Meski presdiksi ‘Israel’ bagitu, namun para pimpinan militer dan politik tidak pernah berhenti mengancam kepastian melakukan aksi yang akan datang. Indikasinya adalah jatuhnya pesawat tanpa awak di Gaza, yang sedang melakukan aksi mata-mata di Jalur Gaza. Ini merupakan operasi yang belum pernah dihentikan ‘Israel’ di wilayah perbatasan, namun mereka kadang sering melakukannya secara intensif di sebelum melaksanakan aksi perang dan atau aksi pembunuhan.
Melalui penilaian mereka terhadap masalah ini, orang-orang ‘Israel’ membandingkan antara situasi saat ini di Jalur Gaza dengan daerah utara ketika ‘Israel’ menguasai daerah sabuk keamanan di selatan Libanon menjelang penarikan diri ‘Israel’ tahun 2000. Saat menguasai wilayah tersebut, kala itu ‘Israel’ berbicara tentang perang urat syarat antara Hizbullah Libanon dengan para pakar militer ‘Israel’. Mereka mengingatkan bahwa Hizbullah menciptakan pihak baru untuk menghadapi pos-pos dan konvoi-konvoi militer di daerah sabuk keamanan di selatan Libanon dengan kontinyu.
Ketika militer Zionis menemukan solusi pertahanan dan serangan secara konkrit, Hizbullah membalasnya dengan merubah sarana-sarana dan rencananya. Sampai di sini, situasinya seperti “permainan catur yang panjang dan melelahkan” atau “permainan pengejaran yang tidak pasti hasilnya”. Hari ini militer Zionis meneriakkan penyebutan ini dalam menghadapi terowongan-terowongan yang berhasil dibangun oleh kelompok-kelompok Palestina, yang sebagian besarnya berisi peralatan dan sarana canggih dan sampai ke pinggiran permukiman-permukiman Yahudi di wilayah selatan.

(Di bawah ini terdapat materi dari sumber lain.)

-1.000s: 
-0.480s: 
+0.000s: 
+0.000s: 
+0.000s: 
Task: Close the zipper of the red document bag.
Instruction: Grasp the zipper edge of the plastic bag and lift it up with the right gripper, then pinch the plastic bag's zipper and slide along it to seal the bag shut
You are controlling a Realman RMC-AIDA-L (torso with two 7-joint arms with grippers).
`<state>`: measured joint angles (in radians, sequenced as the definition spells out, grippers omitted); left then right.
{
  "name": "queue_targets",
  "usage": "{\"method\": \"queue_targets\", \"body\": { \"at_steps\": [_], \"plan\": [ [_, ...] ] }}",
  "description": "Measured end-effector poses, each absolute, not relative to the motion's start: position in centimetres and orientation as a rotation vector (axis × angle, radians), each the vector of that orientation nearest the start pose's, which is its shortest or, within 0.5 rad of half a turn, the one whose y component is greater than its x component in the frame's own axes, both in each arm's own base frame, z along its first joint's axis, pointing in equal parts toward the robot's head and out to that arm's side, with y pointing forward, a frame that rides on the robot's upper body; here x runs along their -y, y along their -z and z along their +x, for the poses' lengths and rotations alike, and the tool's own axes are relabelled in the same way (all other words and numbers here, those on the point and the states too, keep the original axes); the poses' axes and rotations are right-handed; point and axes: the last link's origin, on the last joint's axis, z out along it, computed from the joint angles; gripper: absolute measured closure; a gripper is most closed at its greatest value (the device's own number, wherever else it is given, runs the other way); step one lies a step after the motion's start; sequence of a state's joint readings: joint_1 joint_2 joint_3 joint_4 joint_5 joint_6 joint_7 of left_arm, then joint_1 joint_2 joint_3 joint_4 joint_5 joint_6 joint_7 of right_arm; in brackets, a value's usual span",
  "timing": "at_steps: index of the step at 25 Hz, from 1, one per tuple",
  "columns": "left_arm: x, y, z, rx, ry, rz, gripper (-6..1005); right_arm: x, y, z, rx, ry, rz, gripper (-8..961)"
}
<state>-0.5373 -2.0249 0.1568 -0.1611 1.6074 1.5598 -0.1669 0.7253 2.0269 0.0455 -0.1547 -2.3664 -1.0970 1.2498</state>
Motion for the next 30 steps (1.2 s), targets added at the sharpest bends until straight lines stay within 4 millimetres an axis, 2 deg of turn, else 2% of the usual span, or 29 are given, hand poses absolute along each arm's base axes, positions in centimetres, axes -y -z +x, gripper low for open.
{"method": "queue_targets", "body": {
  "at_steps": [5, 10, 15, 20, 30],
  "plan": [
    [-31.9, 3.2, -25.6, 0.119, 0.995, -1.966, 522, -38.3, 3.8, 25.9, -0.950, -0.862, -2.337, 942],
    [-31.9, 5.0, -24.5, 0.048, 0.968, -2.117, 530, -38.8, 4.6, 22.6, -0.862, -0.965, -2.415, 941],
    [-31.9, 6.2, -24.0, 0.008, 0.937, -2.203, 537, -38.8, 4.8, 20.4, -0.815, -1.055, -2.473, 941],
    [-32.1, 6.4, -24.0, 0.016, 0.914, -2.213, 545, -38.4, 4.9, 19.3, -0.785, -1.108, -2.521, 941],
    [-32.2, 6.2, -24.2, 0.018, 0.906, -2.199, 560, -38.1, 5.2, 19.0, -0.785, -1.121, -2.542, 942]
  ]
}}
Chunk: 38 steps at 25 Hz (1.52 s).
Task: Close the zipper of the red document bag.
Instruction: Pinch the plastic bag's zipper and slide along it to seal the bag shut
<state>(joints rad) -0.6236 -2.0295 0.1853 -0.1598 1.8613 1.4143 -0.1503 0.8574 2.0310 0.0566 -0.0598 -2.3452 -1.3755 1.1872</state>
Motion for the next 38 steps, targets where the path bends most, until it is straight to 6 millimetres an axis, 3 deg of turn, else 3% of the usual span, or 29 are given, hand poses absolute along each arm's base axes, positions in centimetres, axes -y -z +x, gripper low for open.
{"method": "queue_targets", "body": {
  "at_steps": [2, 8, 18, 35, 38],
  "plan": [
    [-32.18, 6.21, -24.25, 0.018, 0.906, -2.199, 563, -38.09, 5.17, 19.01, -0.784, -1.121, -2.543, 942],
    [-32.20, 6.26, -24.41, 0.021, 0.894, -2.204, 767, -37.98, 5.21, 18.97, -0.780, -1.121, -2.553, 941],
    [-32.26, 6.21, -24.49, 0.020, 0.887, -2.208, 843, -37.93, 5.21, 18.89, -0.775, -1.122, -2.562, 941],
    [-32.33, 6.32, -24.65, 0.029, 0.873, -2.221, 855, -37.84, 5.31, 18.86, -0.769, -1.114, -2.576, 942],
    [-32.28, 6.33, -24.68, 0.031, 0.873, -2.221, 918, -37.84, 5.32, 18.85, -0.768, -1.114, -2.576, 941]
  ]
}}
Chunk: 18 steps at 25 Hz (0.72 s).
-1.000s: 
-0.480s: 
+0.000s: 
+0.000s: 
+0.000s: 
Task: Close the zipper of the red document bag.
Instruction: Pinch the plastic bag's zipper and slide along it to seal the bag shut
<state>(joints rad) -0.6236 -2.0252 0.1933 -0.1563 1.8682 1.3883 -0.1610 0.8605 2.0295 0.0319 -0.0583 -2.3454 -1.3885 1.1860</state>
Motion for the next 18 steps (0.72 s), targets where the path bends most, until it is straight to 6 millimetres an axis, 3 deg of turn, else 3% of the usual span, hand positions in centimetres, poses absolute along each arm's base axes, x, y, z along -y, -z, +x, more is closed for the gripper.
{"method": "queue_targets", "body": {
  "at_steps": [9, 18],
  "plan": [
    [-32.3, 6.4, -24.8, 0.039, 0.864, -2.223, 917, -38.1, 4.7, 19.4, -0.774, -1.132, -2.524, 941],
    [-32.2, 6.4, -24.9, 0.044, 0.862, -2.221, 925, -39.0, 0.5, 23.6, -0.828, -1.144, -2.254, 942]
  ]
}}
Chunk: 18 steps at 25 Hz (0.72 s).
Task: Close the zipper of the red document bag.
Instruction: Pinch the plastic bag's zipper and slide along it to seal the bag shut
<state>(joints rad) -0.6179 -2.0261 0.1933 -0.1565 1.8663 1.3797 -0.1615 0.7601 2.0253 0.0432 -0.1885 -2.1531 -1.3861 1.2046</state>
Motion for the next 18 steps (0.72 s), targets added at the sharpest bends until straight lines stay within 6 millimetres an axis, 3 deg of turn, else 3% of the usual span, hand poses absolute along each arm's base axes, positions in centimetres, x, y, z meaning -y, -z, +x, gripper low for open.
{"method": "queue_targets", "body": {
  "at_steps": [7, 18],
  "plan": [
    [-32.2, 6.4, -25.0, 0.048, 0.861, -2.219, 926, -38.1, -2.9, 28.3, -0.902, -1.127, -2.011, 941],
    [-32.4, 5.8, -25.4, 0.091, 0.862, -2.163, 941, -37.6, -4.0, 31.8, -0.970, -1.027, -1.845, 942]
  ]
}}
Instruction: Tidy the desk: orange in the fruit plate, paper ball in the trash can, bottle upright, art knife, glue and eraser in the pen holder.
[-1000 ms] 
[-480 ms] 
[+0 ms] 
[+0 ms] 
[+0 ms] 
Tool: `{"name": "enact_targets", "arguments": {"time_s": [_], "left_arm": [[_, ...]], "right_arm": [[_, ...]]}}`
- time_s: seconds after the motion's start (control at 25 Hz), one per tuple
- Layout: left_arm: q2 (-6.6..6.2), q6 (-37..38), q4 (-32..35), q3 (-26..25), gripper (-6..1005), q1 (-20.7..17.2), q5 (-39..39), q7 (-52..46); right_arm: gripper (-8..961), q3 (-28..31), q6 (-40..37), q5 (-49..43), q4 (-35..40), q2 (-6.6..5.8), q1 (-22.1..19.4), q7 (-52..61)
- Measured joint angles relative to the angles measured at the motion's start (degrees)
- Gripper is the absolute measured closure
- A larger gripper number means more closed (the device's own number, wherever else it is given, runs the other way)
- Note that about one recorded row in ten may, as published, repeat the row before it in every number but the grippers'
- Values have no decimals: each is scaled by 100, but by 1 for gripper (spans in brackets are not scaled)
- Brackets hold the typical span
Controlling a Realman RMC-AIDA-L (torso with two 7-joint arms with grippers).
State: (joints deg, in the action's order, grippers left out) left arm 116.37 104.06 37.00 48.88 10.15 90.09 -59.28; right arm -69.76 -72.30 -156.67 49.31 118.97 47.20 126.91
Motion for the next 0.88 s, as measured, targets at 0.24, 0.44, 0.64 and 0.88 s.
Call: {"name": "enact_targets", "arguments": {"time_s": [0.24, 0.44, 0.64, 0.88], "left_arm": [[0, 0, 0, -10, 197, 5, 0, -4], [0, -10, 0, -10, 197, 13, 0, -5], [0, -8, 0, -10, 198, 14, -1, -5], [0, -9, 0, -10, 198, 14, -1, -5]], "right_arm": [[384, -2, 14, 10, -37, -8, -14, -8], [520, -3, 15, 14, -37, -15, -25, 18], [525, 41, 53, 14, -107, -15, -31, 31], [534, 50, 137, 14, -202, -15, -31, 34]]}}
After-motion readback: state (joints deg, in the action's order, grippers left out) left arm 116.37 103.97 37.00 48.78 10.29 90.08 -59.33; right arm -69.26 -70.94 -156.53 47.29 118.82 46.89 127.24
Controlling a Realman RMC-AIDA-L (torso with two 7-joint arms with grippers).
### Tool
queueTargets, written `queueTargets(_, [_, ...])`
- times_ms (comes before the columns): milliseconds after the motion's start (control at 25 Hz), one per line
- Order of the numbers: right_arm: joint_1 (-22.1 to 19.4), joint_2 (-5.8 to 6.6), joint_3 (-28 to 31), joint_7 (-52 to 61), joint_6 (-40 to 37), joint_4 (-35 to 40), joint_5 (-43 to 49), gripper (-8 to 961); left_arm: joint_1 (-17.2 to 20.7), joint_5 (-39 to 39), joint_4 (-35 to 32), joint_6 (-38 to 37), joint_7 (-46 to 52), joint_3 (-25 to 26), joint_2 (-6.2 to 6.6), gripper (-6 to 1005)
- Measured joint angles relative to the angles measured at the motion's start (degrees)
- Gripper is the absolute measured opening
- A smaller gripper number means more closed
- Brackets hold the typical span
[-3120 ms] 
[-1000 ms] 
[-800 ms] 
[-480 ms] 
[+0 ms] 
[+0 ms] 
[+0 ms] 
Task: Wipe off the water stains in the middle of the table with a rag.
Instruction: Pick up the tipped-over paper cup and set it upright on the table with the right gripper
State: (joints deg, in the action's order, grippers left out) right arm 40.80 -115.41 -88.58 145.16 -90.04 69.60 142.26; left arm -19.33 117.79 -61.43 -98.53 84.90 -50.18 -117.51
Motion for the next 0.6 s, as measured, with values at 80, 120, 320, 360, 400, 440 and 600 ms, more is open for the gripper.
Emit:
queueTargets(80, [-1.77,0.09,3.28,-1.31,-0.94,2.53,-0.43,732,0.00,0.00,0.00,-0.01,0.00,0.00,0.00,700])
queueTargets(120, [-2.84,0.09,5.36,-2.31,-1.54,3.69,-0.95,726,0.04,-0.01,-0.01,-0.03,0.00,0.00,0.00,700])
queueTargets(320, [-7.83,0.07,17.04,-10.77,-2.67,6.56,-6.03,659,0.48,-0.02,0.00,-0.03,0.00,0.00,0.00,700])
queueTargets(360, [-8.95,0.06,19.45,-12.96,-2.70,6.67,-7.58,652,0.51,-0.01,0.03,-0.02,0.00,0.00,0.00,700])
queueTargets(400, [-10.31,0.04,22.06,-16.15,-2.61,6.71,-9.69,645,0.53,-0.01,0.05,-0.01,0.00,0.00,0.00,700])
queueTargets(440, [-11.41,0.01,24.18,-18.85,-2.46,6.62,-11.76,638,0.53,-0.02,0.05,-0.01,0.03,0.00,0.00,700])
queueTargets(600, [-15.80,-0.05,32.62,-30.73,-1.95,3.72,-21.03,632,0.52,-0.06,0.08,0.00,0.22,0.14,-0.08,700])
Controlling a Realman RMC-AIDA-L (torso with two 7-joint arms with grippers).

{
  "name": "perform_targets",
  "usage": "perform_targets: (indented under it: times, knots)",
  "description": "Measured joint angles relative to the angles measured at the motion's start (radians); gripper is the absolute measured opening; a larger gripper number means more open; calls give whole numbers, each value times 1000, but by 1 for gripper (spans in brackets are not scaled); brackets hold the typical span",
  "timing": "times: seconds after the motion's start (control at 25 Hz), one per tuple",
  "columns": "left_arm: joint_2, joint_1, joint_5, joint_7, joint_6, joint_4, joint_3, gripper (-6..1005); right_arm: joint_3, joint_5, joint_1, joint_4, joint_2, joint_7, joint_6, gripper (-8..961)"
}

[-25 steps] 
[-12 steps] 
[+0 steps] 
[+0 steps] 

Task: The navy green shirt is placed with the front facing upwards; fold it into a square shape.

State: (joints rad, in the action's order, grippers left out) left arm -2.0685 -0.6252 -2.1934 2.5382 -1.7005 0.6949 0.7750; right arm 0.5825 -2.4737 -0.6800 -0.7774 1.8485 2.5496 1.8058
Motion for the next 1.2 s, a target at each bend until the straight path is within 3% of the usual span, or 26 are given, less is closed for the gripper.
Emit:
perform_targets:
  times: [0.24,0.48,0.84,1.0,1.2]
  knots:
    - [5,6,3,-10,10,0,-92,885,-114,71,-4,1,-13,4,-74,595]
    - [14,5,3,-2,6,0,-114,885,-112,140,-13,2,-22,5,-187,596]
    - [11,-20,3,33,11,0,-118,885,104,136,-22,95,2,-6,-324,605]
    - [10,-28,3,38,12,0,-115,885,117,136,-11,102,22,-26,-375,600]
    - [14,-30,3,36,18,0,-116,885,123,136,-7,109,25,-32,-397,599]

Situasi di Jalur Gaza berbeda karenaa kondisi strategis regional, yang mulai meninggalkan dampak sangat serius pada Hamas, dimulai dengan agresi Zionis terakhir ke Jalur Gaza pada bulan November 2012 dan mengambil dimensi baru dengan jatuhnya kekuasaan Ikhwanul Muslimin di Mesir, dan sampai pada penghancuran sebagian besar terowongan yang menghubungkan antara Gaza dan Sinai, yang dinilai sebagai urat nadi kehidupan ekonomi dan militer bagi gerakan Hamas (karena bisa memberikan keuntungan mencapai 230 juta dolar dalam sebulan). Demikian juga bagi warga Jalur Gaza, agresi tersebut merupakan pukulan – menurut ‘Israel’ – terhadap sisi infrastruktur gerakan dan mencegahnya melanjutkan perlawanan dan memerangi ‘Israel’ dengan kemampuan yang dimilikinya. Sementara itu perselisihan dengan Mesir telah menyebabkan krisis yang mencekik di semua sektor kehidungan, bagi gerakan itu masih mengancam stabilitasnya.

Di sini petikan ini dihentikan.